I sit there fizzing with excitement until the seat belt sign above me pings off. The second it does, I jump up, banging my head on the overhead bins again as I squeeze past Rita into the aisle, where I fumble for a few minutes with the door of the luggage compartment, until my backpack falls onto my head, almost knocking me out.

“There she is,” someone says. “There’s our girl!”

I look round to see Gerald-of-the-Fake-Tan sitting right behind us, surrounded by a sea of white heads. I’d always thought of Tenerife as being a bit of a party island, but with the exception of a group of women in their 30s, all wearing matching t-shirts with the slogan, “Libby’s Hen Do” on the front, and an exhausted-looking younger couple with a baby and a toddler, it looks like the median age on board is about 82.

“It’s the winter crowd,” confirms Rita as I ease back into my seat, slamming the backpack into Alex by accident as I go. “The young ‘uns normally come in the summer, or during the school holidays. The rest of the year, it’s mostly us oldies.”

I’m not sure I’m comfortable being included as one of “us oldies” (I might not be married, or have a partner, or, well, a life, really, but I am still only 31. That’s young, right?

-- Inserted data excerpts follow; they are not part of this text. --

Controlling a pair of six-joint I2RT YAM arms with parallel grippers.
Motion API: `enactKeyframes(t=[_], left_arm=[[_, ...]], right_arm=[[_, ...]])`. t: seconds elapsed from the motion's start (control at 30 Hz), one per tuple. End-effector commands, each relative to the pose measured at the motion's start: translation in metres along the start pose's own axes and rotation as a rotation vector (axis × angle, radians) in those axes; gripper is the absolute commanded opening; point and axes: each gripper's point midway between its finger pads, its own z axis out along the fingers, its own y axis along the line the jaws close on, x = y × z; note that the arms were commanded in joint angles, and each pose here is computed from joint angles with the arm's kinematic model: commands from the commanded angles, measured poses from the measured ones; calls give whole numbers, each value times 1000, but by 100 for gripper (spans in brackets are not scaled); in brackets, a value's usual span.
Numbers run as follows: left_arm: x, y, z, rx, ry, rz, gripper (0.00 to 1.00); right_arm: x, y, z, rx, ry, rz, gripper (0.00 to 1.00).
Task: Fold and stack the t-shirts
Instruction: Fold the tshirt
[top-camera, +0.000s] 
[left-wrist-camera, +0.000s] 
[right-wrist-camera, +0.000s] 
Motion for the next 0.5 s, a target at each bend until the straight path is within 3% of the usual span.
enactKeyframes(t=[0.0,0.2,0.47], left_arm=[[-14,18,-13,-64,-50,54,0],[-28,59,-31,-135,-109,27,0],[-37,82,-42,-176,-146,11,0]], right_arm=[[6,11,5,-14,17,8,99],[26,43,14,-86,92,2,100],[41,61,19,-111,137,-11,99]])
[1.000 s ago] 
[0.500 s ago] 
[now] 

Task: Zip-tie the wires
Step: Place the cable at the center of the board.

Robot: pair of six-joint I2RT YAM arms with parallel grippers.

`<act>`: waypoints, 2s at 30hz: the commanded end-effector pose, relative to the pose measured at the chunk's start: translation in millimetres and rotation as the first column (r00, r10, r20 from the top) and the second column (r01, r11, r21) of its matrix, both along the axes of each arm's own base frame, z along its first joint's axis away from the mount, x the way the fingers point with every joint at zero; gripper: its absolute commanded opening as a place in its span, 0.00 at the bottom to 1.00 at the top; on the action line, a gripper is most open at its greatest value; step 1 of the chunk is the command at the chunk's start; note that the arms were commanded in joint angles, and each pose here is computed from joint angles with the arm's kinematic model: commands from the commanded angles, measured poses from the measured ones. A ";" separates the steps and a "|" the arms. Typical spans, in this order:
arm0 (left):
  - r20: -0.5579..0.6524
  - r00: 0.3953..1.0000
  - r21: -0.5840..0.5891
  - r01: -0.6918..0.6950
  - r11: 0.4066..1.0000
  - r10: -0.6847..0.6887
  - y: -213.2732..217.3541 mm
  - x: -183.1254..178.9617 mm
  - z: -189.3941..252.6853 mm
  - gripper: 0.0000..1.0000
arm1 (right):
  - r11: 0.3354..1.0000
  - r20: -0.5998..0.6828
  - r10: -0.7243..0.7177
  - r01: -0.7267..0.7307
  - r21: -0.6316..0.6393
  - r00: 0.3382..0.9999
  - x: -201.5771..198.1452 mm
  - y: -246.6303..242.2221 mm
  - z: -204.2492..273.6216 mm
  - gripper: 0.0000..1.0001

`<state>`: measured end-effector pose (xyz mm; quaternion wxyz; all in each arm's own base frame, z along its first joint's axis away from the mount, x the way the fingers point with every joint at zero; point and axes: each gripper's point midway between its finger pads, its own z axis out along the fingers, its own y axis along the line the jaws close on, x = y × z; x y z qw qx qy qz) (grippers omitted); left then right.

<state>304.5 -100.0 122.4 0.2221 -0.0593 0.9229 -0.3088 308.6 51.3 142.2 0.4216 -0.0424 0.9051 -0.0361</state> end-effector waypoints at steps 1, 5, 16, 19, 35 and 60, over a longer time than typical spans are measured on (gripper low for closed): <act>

That still gives me plenty of time to ‘make something of my life’, as the woman in the bar said?) but I say nothing to this, and concentrate on rummaging through the bag until I find what I’m looking for.

“Here,” I say, pulling out the battered blue exercise book that served as my diary from the ages of 13 — 17, and passing it to Rita, open to the correct page. “This is why I’m here.”